→ **Exercise objective**
Your task is to copy exactly the lines from the line containing "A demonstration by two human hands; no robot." through the end of the listing below, with pictures left out.

→ **Information shown**
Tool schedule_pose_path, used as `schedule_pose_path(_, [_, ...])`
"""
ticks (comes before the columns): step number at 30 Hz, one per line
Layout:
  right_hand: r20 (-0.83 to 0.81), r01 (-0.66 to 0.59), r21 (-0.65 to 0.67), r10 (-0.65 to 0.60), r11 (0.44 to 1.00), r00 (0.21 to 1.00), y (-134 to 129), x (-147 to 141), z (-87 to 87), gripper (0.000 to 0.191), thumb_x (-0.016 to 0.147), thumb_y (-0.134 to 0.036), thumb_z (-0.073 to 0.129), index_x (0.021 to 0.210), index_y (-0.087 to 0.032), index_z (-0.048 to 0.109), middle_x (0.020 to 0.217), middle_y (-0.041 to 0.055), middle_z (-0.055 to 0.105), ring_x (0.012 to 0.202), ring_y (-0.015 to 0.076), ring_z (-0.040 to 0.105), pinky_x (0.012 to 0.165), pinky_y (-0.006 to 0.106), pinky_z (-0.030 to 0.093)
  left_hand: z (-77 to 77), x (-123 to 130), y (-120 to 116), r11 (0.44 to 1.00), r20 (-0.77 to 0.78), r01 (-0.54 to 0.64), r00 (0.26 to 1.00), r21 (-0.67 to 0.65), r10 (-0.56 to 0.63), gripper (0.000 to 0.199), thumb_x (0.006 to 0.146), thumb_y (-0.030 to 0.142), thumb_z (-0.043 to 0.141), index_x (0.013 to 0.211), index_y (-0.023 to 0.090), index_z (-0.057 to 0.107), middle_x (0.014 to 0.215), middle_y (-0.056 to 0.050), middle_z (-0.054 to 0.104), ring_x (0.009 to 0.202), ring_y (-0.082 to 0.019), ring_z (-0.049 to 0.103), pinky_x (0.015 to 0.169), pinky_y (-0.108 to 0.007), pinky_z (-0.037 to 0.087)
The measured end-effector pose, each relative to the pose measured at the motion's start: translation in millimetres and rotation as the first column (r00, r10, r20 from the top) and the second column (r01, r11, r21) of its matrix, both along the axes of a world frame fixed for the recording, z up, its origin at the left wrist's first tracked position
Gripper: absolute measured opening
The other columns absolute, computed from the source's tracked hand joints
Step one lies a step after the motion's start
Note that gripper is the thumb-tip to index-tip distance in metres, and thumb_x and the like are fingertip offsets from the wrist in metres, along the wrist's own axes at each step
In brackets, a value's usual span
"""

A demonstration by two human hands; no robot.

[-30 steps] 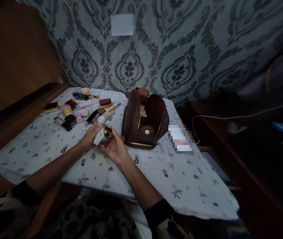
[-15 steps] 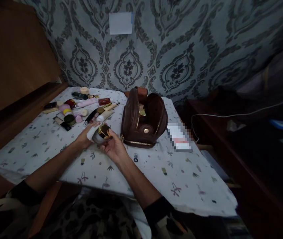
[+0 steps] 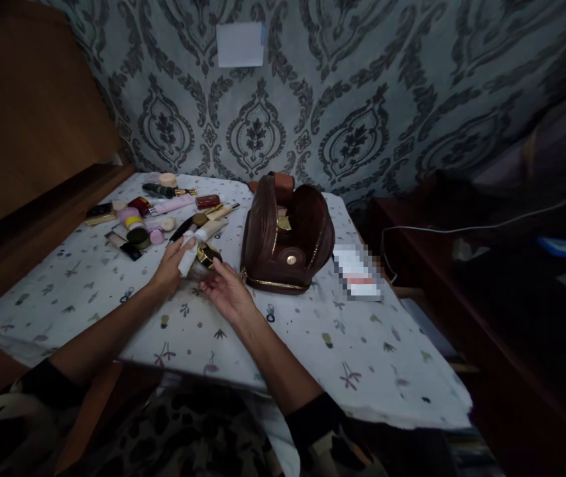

→ **Output below**
A demonstration by two human hands; no robot.

[-30 steps] 
[-15 steps] 
[+0 steps] 

This exercise requires no additional output.